Task brief: Reproduce, with no edits, the line that contains "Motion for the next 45" and all the lines that follow it, ending with the last line of the records.

Source data:
--*--

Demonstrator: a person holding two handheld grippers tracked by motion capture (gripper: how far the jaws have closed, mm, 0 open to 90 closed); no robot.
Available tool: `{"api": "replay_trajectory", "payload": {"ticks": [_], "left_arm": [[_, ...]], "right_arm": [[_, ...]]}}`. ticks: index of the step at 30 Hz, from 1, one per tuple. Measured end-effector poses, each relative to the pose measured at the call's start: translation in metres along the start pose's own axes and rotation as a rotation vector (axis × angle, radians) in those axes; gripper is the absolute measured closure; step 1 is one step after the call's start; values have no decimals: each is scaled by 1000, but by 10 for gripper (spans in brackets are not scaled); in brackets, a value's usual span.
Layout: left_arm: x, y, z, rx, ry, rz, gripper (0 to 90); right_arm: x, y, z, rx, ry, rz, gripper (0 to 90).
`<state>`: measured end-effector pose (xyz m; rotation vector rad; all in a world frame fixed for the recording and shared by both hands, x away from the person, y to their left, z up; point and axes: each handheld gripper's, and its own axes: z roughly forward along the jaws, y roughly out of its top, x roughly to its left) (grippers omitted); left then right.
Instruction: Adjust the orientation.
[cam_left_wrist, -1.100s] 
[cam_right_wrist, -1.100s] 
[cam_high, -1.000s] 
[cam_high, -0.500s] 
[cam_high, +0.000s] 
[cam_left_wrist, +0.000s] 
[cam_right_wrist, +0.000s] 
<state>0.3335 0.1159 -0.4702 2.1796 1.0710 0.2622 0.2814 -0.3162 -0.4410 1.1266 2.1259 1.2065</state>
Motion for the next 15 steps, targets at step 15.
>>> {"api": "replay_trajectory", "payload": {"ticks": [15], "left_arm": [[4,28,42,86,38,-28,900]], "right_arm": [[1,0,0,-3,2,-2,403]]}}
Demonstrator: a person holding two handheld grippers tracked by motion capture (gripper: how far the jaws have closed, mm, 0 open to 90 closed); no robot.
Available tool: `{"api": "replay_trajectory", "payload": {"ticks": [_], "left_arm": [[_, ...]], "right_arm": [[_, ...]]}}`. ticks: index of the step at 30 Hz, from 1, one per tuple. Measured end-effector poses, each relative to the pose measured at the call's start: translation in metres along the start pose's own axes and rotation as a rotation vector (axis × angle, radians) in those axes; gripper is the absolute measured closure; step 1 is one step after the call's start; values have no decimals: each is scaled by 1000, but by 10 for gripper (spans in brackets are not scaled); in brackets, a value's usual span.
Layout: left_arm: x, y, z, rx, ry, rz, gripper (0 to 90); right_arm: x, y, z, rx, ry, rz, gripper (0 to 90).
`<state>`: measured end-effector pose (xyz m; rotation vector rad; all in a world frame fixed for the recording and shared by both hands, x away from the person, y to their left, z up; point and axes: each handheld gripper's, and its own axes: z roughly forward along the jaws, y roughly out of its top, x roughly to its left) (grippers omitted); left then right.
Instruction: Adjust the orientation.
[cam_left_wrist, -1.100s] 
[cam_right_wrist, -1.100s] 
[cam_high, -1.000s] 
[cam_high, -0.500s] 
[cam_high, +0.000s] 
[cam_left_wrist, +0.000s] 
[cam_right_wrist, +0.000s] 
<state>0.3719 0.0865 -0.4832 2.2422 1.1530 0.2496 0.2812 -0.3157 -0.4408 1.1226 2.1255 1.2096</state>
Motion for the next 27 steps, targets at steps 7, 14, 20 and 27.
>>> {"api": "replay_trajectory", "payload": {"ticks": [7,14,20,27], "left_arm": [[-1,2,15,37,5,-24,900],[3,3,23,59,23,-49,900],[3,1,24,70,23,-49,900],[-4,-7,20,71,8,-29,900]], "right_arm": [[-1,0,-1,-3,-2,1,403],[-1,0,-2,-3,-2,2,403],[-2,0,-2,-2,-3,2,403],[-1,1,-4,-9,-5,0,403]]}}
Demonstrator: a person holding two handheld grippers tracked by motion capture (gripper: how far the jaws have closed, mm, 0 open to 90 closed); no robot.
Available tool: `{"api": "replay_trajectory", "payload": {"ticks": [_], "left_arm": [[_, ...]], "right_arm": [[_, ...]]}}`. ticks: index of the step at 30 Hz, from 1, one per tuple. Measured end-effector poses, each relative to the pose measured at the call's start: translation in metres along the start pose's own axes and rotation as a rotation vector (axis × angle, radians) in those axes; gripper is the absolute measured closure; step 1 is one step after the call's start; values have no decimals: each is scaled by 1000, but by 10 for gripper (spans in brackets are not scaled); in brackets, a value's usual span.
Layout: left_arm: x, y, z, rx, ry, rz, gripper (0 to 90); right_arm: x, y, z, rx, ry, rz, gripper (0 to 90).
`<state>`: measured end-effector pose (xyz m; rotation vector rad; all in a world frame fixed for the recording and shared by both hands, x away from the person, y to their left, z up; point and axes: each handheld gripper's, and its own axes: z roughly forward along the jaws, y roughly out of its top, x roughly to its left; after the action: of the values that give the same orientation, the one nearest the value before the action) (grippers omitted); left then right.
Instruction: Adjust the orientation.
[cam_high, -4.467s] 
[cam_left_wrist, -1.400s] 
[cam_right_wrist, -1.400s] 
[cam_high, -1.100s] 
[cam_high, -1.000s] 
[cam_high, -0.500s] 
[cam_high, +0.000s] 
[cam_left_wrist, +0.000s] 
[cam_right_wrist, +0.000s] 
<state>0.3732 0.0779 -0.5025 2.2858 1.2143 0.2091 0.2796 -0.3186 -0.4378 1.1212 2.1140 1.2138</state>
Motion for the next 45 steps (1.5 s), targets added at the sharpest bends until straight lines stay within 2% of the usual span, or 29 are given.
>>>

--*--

Final answer:
Motion for the next 45 steps (1.5 s), targets added at the sharpest bends until straight lines stay within 2% of the usual span, or 29 are given.
>>>

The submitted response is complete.